In almost one century since its first applications and more than two decades since its formal convergence proof, the extremum seeking algorithm has been recognized as one of the most important model-free real-time optimization tools. However, until recently extremum seeking has been restricted to dynamic systems represented by connections of Ordinary Differential Equations (ODEs) and non-linear convex maps with unknown extremum points. This plenary presents the first results on the theory and design of extremum seeking strategies for systems governed by Partial Differential Equations (PDEs).
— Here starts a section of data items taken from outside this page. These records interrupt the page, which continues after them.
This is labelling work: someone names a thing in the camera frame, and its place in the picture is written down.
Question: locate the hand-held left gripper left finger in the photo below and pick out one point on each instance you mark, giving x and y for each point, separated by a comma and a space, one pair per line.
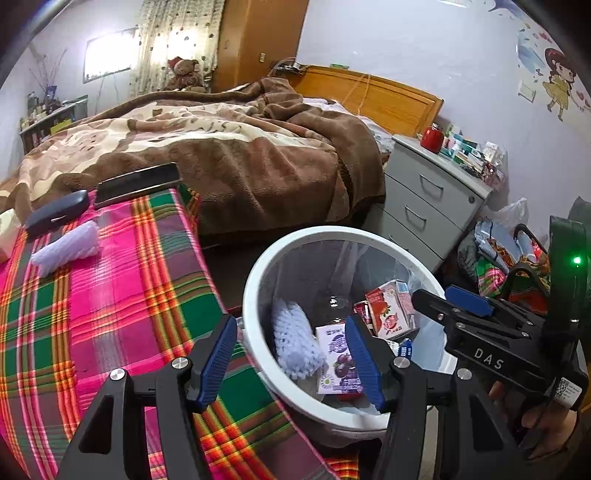
217, 360

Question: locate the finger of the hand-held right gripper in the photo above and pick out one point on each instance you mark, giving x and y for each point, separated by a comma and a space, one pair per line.
431, 307
468, 300

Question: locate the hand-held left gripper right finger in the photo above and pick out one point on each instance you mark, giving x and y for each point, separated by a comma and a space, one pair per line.
364, 360

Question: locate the purple milk carton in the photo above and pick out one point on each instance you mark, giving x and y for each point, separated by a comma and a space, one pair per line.
337, 364

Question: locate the red milk carton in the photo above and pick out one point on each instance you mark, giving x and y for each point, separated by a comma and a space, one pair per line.
390, 314

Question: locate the clear plastic bottle red label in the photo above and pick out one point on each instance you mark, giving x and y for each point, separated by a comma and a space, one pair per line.
337, 308

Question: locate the white foam fruit net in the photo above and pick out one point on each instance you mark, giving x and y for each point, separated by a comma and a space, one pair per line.
64, 249
298, 341

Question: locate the white trash bin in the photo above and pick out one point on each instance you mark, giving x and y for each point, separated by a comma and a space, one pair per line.
258, 300

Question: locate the person's right hand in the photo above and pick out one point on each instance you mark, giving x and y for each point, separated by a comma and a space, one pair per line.
549, 429

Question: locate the pile of clothes and bags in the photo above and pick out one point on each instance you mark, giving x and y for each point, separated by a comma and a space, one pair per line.
494, 258

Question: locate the white plastic bag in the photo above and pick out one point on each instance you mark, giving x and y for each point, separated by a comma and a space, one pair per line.
512, 212

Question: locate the pink green plaid cloth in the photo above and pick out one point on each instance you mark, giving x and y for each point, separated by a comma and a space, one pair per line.
115, 323

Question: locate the grey nightstand with drawers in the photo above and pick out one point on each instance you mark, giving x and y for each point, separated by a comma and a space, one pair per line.
425, 198

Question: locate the pile of small boxes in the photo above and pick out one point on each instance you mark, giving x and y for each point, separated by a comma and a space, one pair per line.
475, 154

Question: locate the red jar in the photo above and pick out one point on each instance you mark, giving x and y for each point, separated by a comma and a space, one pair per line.
432, 138

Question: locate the black tablet case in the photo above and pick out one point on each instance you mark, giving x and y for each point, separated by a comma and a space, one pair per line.
136, 184

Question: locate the brown patterned blanket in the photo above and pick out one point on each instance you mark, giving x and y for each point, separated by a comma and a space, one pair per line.
231, 157

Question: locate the wooden headboard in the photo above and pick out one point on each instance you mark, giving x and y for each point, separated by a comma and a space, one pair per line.
397, 101

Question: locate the dark blue glasses case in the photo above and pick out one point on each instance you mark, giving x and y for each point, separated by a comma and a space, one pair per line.
55, 212

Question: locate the green white tissue pack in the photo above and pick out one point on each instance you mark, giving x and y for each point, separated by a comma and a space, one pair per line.
8, 235

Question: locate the power strip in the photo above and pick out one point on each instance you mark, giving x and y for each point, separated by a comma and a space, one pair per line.
291, 67

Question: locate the brown teddy bear red hat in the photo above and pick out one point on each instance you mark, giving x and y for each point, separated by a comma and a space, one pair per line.
184, 74

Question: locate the wooden wardrobe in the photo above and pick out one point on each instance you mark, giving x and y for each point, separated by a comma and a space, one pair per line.
258, 41

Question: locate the bright window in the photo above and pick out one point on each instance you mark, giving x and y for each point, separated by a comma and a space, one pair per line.
111, 55

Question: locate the vase with dry branches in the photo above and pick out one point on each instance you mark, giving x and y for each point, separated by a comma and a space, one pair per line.
46, 78

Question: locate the patterned curtain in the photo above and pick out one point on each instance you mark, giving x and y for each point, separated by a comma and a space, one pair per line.
180, 32

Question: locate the white wall socket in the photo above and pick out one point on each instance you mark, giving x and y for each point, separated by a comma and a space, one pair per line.
527, 91

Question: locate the cartoon girl wall sticker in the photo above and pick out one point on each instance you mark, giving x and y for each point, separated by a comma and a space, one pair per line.
556, 78

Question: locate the cluttered wall shelf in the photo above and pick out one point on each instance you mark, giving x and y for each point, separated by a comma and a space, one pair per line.
51, 122
The main ideas for the design of the Gradient-Newton methods and the stability analysis for infinite-dimensional systems will be discussed considering a wide class of parabolic and hyperbolic PDEs: delay equations, wave equation and reaction-advection-diffusion models. Moreover, engineering applications are presented, including problems of noncooperative games, neuromuscular electrical stimulation, biological reactors, oil-drilling systems and flow-traffic control for urban mobility. This is joint work with Prof. Miroslav Krstic from University of California, San Diego.
The information on this page is as of June 21, 2021.